### [Records for this task]
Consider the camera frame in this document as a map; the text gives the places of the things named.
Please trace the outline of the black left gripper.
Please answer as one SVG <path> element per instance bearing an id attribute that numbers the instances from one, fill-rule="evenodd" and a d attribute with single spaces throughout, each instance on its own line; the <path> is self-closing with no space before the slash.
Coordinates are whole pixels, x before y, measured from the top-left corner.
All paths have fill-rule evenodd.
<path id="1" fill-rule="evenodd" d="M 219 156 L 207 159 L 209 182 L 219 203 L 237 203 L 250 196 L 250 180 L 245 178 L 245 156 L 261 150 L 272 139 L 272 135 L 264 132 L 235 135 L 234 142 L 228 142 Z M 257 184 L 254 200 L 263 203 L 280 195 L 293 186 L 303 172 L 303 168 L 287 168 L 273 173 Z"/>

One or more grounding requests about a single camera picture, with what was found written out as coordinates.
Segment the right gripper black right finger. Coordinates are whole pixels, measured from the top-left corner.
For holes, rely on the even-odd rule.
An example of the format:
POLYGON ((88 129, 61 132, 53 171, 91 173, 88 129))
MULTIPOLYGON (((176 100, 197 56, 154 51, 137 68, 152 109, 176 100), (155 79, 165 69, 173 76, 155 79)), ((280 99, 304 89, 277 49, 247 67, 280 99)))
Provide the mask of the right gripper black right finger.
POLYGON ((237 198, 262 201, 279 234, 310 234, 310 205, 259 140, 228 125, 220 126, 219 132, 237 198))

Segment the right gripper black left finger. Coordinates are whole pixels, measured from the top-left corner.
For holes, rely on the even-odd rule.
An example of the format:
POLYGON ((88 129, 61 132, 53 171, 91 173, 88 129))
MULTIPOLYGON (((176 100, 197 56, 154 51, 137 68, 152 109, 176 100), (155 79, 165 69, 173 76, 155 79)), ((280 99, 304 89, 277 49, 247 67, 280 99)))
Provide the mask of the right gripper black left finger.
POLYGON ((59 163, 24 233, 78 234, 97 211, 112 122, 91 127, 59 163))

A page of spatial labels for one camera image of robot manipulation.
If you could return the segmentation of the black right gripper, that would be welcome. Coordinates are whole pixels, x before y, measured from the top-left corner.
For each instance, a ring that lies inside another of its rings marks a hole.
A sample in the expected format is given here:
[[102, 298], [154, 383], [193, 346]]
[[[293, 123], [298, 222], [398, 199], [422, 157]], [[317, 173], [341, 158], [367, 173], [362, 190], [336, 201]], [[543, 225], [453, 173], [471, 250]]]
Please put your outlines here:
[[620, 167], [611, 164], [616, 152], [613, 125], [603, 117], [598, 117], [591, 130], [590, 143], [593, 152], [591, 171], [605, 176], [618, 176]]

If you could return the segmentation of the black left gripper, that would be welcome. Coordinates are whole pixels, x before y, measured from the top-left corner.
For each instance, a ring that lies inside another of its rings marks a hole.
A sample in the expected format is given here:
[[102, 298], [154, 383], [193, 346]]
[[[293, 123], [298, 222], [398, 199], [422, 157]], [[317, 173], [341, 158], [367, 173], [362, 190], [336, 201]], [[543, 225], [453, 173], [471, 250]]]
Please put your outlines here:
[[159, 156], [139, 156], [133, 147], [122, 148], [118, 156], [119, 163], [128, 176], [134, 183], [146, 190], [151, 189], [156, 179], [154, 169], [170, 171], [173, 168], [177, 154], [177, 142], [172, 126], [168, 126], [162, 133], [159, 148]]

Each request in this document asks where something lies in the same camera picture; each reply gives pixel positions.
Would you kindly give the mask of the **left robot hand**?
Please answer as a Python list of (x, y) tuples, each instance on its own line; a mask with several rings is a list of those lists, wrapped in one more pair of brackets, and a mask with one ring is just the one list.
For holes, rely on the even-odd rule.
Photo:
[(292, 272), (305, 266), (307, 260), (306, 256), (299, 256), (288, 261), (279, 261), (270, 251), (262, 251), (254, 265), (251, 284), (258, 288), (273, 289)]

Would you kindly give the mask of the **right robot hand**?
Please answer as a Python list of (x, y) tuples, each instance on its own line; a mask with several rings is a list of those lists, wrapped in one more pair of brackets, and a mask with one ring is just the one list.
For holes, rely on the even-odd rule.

### [Work to complete]
Write out exactly the lines between the start of the entries and the line containing "One or more", including that line and the first one.

### [Written solution]
Consider the camera frame in this document as a map; the text gives the places of the things named.
Please trace the outline of the black left gripper.
Please answer as one SVG <path> element per instance bearing an id attribute that numbers the instances from one, fill-rule="evenodd" and a d attribute with single spaces throughout, each instance on its own line; the <path> is self-closing with no space before the slash.
Coordinates are whole pixels, x before y, measured from the top-left corner.
All paths have fill-rule evenodd.
<path id="1" fill-rule="evenodd" d="M 219 156 L 207 159 L 209 182 L 219 203 L 237 203 L 250 196 L 250 180 L 245 178 L 245 156 L 261 150 L 272 139 L 272 135 L 264 132 L 235 135 L 234 142 L 228 142 Z M 257 184 L 254 200 L 263 203 L 280 195 L 293 186 L 303 172 L 303 168 L 287 168 L 273 173 Z"/>

One or more grounding requests about a single camera picture, with what was found written out as coordinates.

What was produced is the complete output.